Online shopping has also exploded over the past few years. What are some easy “dos and don’ts” you can suggest for online consumers?

  • Do your online shopping only on reputable websites and for known brands. Do not chase low prices on unknown websites, especially the sites that require more personal identifying information beyond your name, address, and credit card. If you must buy something on a new website, make sure you do some research online about the site and the merchant before making any purchases.
  • Do your online shopping only on personal computers, ideally on a dedicated device. Do not do online shopping on office computers. Not only this might violate your workplace policy, in case malware are downloaded to your office computer, the damage could be much more server.
  • Keep in mind that all your online transaction details, such as item, price, time, frequency, device, and location, are all recorded by the online platform and the merchants. Reputable platforms and merchants have better privacy protection policies and processes, while unknown sites may rely on selling customer data as a major source of income.
  • Protect your identity information as if protecting your own life in this highly connected digital world. The information you provide on different websites could and likely will be aggregated into a detailed digital portrait of you, shared or sold among different businesses. There is some truth in the saying that companies like Amazon and Google know more about you than you do.

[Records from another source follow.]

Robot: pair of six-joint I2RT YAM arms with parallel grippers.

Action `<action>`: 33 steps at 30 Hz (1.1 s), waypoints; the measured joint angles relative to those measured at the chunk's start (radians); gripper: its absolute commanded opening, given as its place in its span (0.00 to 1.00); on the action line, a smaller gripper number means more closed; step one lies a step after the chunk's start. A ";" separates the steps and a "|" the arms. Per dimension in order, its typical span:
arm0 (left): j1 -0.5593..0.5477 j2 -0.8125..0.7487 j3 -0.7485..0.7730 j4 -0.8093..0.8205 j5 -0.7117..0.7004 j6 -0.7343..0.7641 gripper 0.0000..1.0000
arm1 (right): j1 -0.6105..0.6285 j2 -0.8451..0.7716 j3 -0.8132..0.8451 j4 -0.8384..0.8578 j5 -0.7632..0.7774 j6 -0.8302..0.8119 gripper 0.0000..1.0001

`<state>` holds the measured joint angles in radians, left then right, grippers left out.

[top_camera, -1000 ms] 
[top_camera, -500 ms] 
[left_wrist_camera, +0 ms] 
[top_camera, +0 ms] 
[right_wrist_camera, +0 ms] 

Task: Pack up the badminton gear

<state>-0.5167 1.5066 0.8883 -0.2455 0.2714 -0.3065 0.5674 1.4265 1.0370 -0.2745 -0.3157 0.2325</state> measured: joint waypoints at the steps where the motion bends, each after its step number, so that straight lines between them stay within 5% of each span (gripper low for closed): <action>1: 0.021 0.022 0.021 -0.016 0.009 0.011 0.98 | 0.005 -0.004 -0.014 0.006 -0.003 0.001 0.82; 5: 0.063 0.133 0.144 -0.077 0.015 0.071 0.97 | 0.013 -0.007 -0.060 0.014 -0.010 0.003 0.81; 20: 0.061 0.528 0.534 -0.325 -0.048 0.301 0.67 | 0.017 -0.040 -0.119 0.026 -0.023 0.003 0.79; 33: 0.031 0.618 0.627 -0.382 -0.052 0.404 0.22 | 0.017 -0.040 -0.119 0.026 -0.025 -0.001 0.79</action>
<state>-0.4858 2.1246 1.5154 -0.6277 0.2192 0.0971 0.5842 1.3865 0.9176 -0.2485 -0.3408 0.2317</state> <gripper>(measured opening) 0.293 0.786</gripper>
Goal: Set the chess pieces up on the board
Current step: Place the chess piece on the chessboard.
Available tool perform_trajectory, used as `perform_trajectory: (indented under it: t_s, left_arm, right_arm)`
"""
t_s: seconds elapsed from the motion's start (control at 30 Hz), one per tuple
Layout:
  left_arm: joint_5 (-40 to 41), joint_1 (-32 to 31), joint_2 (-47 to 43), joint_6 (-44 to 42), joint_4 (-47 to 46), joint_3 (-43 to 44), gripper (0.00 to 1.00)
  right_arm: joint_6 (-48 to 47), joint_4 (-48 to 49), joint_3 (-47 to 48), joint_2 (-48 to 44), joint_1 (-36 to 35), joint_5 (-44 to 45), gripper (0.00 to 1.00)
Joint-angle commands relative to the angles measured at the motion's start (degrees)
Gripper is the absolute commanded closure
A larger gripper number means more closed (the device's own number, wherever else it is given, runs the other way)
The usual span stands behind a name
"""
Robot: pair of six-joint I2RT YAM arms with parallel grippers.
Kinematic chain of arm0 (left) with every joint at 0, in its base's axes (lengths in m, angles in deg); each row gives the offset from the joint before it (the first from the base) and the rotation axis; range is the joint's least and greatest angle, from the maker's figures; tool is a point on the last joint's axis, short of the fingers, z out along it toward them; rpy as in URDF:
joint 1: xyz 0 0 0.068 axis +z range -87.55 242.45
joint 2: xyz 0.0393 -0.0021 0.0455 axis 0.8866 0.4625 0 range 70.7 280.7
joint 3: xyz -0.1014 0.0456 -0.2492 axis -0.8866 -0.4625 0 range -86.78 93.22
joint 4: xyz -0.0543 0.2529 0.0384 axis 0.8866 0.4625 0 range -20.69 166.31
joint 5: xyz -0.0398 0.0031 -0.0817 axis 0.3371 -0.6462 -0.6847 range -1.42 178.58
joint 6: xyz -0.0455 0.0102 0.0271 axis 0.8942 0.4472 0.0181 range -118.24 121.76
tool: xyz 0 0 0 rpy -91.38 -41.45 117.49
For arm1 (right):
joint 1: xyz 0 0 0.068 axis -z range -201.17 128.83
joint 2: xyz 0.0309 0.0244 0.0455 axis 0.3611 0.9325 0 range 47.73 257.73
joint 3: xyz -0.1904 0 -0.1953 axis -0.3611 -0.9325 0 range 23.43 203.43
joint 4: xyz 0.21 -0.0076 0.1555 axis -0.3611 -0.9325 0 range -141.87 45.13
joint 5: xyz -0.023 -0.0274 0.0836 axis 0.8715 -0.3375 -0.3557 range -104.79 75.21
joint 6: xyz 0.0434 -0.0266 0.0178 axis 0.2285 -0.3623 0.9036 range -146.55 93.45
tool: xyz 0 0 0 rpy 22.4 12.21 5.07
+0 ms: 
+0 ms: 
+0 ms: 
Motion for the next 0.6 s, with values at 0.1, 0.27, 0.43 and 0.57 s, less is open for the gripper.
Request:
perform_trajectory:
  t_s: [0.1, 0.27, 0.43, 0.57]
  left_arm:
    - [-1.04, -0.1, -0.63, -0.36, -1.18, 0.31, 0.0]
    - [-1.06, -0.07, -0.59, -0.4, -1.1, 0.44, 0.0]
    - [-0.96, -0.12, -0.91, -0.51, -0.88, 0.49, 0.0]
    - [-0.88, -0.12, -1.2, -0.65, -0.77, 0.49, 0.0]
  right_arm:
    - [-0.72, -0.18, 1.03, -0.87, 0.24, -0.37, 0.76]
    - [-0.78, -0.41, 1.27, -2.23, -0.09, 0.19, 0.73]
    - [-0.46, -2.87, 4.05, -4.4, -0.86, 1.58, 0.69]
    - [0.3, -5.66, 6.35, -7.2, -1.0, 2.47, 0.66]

What is the best way to protect your home computer, particularly if you have children using technology?

  • Always turn-on the built-in firewall that comes with your computer operating system and install additional anti-virus software package from reputable and known brand name companies.
  • Always turn-on parental control functions offered by computer operating systems and websites. Make sure you set up the parameters properly and do not count on the default settings.
  • Be highly suspicious on unknown websites that offer free books, games, gift cards, and other freebies for download in exchange for your registration. The free stuff often comes with malware that could cost you a lot more.
  • Have frequent and open conversation with young children about the dangers of social media, the prevalence of malware, and the criminals trolling the Internet. Never give your credit card information to your children for convenience, and never allow young children to make purchases on the Internet by themselves.